## Exercise aim
Only the lines from the top of the data through the line containing "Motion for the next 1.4" should be duplicated, exactly as they appear.

[Data excerpts]

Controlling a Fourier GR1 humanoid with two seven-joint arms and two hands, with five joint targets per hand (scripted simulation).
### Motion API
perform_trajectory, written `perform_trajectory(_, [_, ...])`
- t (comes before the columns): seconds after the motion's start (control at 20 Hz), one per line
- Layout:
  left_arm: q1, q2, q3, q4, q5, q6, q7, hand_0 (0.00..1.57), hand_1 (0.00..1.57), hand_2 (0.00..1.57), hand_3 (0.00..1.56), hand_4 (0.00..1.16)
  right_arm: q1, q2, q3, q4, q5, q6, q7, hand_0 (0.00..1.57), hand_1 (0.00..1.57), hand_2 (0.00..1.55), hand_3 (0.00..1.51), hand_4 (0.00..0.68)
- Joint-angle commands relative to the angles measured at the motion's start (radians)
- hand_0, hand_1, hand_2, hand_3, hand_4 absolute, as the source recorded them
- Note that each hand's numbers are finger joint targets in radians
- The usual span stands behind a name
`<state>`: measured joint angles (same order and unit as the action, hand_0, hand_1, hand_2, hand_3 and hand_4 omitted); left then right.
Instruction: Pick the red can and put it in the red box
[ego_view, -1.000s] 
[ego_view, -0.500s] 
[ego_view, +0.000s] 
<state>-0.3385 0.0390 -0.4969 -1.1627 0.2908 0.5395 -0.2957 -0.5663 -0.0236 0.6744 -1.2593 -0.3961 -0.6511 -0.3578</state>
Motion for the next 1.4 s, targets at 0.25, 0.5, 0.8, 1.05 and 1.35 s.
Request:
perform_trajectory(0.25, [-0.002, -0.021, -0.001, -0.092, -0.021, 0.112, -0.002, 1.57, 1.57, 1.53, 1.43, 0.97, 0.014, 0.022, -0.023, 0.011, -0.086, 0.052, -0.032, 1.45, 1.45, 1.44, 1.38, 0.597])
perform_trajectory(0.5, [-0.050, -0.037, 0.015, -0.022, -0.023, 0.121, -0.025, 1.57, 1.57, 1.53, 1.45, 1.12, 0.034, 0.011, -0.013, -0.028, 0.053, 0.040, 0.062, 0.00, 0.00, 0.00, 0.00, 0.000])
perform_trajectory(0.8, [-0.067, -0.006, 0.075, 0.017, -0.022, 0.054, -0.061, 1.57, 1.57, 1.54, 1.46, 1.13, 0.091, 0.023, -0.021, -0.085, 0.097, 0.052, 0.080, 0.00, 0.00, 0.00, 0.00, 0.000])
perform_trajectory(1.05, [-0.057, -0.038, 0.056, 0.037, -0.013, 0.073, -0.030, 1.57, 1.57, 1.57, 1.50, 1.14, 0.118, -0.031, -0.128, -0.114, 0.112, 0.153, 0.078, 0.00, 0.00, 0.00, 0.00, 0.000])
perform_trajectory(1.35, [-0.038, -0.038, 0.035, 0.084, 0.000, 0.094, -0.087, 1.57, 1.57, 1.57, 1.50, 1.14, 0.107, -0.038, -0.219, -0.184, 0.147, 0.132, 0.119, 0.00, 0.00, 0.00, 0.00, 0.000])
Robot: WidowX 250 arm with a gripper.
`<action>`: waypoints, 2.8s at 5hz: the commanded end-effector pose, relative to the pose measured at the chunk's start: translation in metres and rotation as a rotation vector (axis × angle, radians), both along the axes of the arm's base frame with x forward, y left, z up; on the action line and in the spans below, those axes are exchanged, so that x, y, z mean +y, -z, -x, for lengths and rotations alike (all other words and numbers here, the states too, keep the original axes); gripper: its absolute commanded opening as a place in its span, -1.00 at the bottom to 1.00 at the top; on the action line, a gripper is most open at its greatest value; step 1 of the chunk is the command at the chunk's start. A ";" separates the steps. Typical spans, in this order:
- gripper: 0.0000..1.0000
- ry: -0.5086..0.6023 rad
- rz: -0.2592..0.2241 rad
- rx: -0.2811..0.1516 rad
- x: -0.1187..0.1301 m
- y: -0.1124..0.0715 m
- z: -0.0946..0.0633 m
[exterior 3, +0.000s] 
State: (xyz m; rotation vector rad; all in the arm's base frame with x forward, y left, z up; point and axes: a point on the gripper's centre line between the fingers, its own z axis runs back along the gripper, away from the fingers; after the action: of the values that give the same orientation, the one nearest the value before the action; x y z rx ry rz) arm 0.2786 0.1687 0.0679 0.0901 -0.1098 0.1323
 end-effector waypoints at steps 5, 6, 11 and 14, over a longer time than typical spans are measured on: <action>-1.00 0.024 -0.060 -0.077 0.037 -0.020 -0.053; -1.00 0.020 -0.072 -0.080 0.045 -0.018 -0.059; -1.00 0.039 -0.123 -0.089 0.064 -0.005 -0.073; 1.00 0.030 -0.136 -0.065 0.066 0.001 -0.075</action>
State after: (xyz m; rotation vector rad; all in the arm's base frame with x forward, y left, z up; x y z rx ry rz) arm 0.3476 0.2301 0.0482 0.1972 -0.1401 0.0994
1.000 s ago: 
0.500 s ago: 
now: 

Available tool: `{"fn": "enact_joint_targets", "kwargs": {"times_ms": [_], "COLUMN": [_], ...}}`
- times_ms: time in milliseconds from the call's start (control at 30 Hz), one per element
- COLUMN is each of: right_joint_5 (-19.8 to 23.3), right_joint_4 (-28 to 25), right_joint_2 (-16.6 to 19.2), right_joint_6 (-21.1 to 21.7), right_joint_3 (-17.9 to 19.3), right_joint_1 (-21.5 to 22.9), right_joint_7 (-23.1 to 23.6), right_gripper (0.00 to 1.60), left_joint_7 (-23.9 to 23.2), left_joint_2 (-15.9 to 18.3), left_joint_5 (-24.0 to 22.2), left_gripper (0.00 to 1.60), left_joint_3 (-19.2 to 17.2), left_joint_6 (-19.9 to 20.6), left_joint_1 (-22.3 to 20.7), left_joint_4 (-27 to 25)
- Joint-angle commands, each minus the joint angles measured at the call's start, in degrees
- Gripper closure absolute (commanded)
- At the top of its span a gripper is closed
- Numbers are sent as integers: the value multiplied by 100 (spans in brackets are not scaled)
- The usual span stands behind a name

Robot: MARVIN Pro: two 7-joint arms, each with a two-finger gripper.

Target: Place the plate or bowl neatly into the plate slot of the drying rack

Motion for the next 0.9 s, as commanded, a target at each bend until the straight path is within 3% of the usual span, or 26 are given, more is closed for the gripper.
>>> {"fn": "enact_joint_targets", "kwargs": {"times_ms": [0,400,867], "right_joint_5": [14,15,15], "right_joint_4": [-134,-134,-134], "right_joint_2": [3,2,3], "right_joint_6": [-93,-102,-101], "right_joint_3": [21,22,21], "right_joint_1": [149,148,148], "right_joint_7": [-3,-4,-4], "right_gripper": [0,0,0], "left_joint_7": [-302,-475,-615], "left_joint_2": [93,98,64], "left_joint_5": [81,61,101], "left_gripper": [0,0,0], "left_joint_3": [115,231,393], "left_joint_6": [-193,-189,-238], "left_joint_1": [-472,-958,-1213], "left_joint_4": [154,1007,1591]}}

## Problem solution
Controlling a Fourier GR1 humanoid with two seven-joint arms and two hands, with five joint targets per hand (scripted simulation).
### Motion API
perform_trajectory, written `perform_trajectory(_, [_, ...])`
- t (comes before the columns): seconds after the motion's start (control at 20 Hz), one per line
- Layout:
  left_arm: q1, q2, q3, q4, q5, q6, q7, hand_0 (0.00..1.57), hand_1 (0.00..1.57), hand_2 (0.00..1.57), hand_3 (0.00..1.56), hand_4 (0.00..1.16)
  right_arm: q1, q2, q3, q4, q5, q6, q7, hand_0 (0.00..1.57), hand_1 (0.00..1.57), hand_2 (0.00..1.55), hand_3 (0.00..1.51), hand_4 (0.00..0.68)
- Joint-angle commands relative to the angles measured at the motion's start (radians)
- hand_0, hand_1, hand_2, hand_3, hand_4 absolute, as the source recorded them
- Note that each hand's numbers are finger joint targets in radians
- The usual span stands behind a name
`<state>`: measured joint angles (same order and unit as the action, hand_0, hand_1, hand_2, hand_3 and hand_4 omitted); left then right.
Instruction: Pick the red can and put it in the red box
[ego_view, -1.000s] 
[ego_view, -0.500s] 
[ego_view, +0.000s] 
<state>-0.3385 0.0390 -0.4969 -1.1627 0.2908 0.5395 -0.2957 -0.5663 -0.0236 0.6744 -1.2593 -0.3961 -0.6511 -0.3578</state>
Motion for the next 1.4 s, targets at 0.25, 0.5, 0.8, 1.05 and 1.35 s.

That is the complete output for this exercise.